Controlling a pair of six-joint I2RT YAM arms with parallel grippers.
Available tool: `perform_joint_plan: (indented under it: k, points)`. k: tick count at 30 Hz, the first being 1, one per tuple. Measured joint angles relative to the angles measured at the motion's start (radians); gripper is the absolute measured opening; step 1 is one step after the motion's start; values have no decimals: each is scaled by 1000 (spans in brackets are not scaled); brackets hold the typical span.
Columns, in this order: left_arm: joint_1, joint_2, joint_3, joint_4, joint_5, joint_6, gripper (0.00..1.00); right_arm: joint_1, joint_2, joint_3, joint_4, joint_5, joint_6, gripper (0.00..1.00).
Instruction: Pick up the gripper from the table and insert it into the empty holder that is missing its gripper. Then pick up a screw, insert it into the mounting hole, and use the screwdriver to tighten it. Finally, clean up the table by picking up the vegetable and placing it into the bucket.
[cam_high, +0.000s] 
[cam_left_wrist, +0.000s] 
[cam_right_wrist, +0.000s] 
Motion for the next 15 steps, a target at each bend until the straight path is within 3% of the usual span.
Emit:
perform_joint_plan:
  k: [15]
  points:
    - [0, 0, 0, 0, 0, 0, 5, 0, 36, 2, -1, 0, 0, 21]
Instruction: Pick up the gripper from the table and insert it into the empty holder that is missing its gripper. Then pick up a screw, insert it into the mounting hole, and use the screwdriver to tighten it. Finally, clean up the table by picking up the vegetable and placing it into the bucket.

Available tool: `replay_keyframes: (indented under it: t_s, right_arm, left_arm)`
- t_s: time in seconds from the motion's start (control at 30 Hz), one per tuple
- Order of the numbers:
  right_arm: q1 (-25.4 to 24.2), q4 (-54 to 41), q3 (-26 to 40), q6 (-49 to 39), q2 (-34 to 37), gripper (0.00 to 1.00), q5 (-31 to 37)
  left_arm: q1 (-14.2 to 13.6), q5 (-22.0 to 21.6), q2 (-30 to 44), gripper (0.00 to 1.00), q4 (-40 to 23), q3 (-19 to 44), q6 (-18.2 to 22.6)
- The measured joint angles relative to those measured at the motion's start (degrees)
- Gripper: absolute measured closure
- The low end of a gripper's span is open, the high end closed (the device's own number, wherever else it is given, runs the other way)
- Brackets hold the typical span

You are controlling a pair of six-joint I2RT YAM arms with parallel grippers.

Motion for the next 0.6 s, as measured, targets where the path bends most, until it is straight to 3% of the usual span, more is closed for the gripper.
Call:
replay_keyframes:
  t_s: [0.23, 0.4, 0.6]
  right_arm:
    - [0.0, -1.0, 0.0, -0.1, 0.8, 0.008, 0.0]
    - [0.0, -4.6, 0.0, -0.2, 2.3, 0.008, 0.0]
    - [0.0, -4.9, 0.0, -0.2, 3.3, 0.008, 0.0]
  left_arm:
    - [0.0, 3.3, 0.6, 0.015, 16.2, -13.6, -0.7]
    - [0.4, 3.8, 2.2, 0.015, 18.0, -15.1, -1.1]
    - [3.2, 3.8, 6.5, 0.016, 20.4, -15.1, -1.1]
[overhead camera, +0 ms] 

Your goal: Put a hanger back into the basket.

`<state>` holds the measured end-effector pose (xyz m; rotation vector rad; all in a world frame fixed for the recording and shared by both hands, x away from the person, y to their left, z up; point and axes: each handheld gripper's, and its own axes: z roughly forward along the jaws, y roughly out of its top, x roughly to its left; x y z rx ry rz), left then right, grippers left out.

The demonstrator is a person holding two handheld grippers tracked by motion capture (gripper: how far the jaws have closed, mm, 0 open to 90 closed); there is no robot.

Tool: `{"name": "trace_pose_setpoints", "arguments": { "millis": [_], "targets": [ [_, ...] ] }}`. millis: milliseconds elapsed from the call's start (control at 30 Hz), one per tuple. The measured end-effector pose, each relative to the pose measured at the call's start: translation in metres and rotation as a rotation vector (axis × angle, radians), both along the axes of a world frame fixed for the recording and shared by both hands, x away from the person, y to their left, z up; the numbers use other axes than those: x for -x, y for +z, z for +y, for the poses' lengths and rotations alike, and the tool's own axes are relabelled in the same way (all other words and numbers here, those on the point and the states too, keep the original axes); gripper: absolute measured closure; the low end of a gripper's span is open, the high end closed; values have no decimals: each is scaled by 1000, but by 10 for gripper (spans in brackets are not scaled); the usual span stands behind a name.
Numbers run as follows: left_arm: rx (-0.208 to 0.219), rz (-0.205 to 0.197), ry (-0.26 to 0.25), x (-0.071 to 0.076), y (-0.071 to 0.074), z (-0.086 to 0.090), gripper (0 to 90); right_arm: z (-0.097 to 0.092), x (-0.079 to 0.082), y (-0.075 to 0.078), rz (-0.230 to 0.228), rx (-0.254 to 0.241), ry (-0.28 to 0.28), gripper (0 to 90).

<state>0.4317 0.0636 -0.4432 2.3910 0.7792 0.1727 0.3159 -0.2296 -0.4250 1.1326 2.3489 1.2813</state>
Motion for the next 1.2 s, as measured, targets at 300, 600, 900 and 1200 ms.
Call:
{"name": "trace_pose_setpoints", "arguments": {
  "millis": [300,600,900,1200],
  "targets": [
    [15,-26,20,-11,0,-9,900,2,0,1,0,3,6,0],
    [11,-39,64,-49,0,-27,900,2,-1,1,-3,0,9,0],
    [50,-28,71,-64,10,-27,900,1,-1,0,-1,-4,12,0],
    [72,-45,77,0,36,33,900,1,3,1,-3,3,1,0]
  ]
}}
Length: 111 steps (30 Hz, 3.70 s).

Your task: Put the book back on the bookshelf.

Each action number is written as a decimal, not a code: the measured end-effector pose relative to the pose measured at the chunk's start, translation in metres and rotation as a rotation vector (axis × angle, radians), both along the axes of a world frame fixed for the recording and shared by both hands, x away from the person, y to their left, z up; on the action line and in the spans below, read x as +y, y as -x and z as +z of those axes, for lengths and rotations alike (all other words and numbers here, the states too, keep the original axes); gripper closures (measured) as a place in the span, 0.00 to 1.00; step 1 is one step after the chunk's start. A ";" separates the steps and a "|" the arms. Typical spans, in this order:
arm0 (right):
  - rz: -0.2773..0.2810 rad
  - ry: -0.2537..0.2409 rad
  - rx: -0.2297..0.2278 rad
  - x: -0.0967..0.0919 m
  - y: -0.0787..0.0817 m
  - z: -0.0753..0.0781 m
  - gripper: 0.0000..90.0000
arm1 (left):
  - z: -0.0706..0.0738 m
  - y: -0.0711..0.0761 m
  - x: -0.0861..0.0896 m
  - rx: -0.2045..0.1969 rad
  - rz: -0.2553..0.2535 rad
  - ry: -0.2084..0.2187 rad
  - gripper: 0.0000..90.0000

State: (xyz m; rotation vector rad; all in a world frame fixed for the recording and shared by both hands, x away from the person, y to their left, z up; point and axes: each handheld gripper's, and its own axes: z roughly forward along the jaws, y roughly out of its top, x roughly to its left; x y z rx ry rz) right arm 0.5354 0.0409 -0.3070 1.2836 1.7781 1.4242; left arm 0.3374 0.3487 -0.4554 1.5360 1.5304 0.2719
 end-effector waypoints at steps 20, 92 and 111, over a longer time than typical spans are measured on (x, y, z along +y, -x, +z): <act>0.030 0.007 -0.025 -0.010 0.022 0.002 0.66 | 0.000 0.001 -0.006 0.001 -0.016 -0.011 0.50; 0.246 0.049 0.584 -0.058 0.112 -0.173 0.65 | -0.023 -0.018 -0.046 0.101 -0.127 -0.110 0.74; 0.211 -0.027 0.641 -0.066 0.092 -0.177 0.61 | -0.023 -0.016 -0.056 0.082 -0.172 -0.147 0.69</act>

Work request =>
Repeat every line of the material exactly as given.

Output of the task =>
Controlling a pair of six-joint I2RT YAM arms with parallel grippers.
Available tool: `perform_joint_plan: (indented under it: k, points)`. k: tick count at 30 Hz, the first being 1, one per tuple. Measured joint angles relative to the angles measured at the motion's start (radians); gripper is the absolute measured opening; step 1 is one step after the motion's start; values have no decimals: each is scaled by 1000 (spans in brackets are not scaled); brackets hold the typical span.
Columns, in this order: left_arm: joint_1, joint_2, joint_3, joint_4, joint_5, joint_6, gripper (0.00..1.00); right_arm: joint_1, joint_2, joint_3, joint_4, joint_5, joint_6, gripper (0.00..1.00).
Instruction: Pick up the gripper from the table and insert it into the empty holder that is missing its gripper. Then pick up a screw, insert it into the mounting hole, and use the screwdriver to tighten it. Finally, clean up the table by picking up the vegetable and placing it into the bucket.
[cam_high, +0.000s] 
[cam_left_wrist, +0.000s] 
[cam_right_wrist, +0.000s] 
Motion for the next 15 steps, a target at each bend until the straight path is within 3% of the usual span.
Emit:
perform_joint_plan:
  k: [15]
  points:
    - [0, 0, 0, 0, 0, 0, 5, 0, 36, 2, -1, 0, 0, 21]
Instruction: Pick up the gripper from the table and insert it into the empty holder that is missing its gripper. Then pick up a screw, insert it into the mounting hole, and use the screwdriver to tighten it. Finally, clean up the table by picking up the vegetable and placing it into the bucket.

Available tool: `replay_keyframes: (indented under it: t_s, right_arm, left_arm)`
- t_s: time in seconds from the motion's start (control at 30 Hz), one per tuple
- Order of the numbers:
  right_arm: q1 (-25.4 to 24.2), q4 (-54 to 41), q3 (-26 to 40), q6 (-49 to 39), q2 (-34 to 37), gripper (0.00 to 1.00), q5 (-31 to 37)
  left_arm: q1 (-14.2 to 13.6), q5 (-22.0 to 21.6), q2 (-30 to 44), gripper (0.00 to 1.00), q4 (-40 to 23), q3 (-19 to 44), q6 (-18.2 to 22.6)
- The measured joint angles relative to those measured at the motion's start (degrees)
- Gripper: absolute measured closure
- The low end of a gripper's span is open, the high end closed (the device's own number, wherever else it is given, runs the other way)
- Brackets hold the typical span

You are controlling a pair of six-joint I2RT YAM arms with parallel grippers.

Motion for the next 0.6 s, as measured, targets where the path bends most, until it is straight to 3% of the usual span, more is closed for the gripper.
Call:
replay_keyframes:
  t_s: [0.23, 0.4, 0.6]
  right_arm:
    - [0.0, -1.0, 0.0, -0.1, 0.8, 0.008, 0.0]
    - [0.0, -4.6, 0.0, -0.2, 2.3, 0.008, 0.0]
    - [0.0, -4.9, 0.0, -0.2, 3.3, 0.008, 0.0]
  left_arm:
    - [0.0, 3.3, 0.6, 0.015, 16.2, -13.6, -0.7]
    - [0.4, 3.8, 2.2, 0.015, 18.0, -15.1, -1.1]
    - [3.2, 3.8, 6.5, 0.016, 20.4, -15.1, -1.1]
[overhead camera, +0 ms] 

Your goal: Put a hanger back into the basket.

`<state>` holds the measured end-effector pose (xyz m; rotation vector rad; all in a world frame fixed for the recording and shared by both hands, x away from the person, y to their left, z up; point and axes: each handheld gripper's, and its own axes: z roughly forward along the jaws, y roughly out of its top, x roughly to its left; x y z rx ry rz), left then right, grippers left out.

The demonstrator is a person holding two handheld grippers tracked by motion capture (gripper: how far the jaws have closed, mm, 0 open to 90 closed); there is no robot.

Tool: `{"name": "trace_pose_setpoints", "arguments": { "millis": [_], "targets": [ [_, ...] ] }}`. millis: milliseconds elapsed from the call's start (control at 30 Hz), one per tuple. The measured end-effector pose, each relative to the pose measured at the call's start: translation in metres and rotation as a rotation vector (axis × angle, radians), both along the axes of a world frame fixed for the recording and shared by both hands, x away from the person, y to their left, z up; the numbers use other axes than those: x for -x, y for +z, z for +y, for the poses' lengths and rotations alike, and the tool's own axes are relabelled in the same way (all other words and numbers here, those on the point and the states too, keep the original axes); gripper: absolute measured closure; the low end of a gripper's span is open, the high end closed; values have no decimals: each is scaled by 1000, but by 10 for gripper (spans in brackets are not scaled); the usual span stands behind a name.
Numbers run as follows: left_arm: rx (-0.208 to 0.219), rz (-0.205 to 0.197), ry (-0.26 to 0.25), x (-0.071 to 0.076), y (-0.071 to 0.074), z (-0.086 to 0.090), gripper (0 to 90); right_arm: z (-0.097 to 0.092), x (-0.079 to 0.082), y (-0.075 to 0.078), rz (-0.230 to 0.228), rx (-0.254 to 0.241), ry (-0.28 to 0.28), gripper (0 to 90).

<state>0.4317 0.0636 -0.4432 2.3910 0.7792 0.1727 0.3159 -0.2296 -0.4250 1.1326 2.3489 1.2813</state>
Motion for the next 1.2 s, as measured, targets at 300, 600, 900 and 1200 ms.
Call:
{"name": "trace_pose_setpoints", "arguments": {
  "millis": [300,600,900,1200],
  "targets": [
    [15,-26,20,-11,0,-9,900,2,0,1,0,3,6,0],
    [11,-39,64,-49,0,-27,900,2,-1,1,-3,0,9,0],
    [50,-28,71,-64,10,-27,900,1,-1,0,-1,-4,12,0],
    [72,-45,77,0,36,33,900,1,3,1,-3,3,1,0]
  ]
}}
Length: 111 steps (30 Hz, 3.70 s).

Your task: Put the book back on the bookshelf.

Each action number is written as a decimal, not a code: the measured end-effector pose relative to the pose measured at the chunk's start, translation in metres and rotation as a rotation vector (axis × angle, radians), both along the axes of a world frame fixed for the recording and shared by both hands, x away from the person, y to their left, z up; on the action line and in the spans below, read x as +y, y as -x and z as +z of those axes, for lengths and rotations alike (all other words and numbers here, the states too, keep the original axes); gripper closures (measured) as a place in the span, 0.00 to 1.00; step 1 is one step after the chunk's start. A ";" separates the steps and a "|" the arms. Typical spans, in this order:
arm0 (right):
  - rz: -0.2773..0.2810 rad
  - ry: -0.2537..0.2409 rad
  - rx: -0.2297..0.2278 rad
  - x: -0.0967..0.0919 m
  - y: -0.0787..0.0817 m
  - z: -0.0753..0.0781 m
  - gripper: 0.0000..90.0000
arm1 (left):
  - z: -0.0706..0.0738 m
  - y: -0.0711..0.0761 m
  - x: -0.0861..0.0896 m
  - rx: -0.2045..0.1969 rad
  - rz: -0.2553..0.2535 rad
  - ry: -0.2084..0.2187 rad
  - gripper: 0.0000..90.0000

State: (xyz m; rotation vector rad; all in a world frame fixed for the recording and shared by both hands, x away from the person, y to their left, z up; point and axes: each handheld gripper's, and its own axes: z roughly forward along the jaws, y roughly out of its top, x roughly to its left; x y z rx ry rz) right arm 0.5354 0.0409 -0.3070 1.2836 1.7781 1.4242; left arm 0.3374 0.3487 -0.4554 1.5360 1.5304 0.2719
 end-effector waypoints at steps 20, 92 and 111, over a longer time than typical spans are measured on (x, y, z along +y, -x, +z): <act>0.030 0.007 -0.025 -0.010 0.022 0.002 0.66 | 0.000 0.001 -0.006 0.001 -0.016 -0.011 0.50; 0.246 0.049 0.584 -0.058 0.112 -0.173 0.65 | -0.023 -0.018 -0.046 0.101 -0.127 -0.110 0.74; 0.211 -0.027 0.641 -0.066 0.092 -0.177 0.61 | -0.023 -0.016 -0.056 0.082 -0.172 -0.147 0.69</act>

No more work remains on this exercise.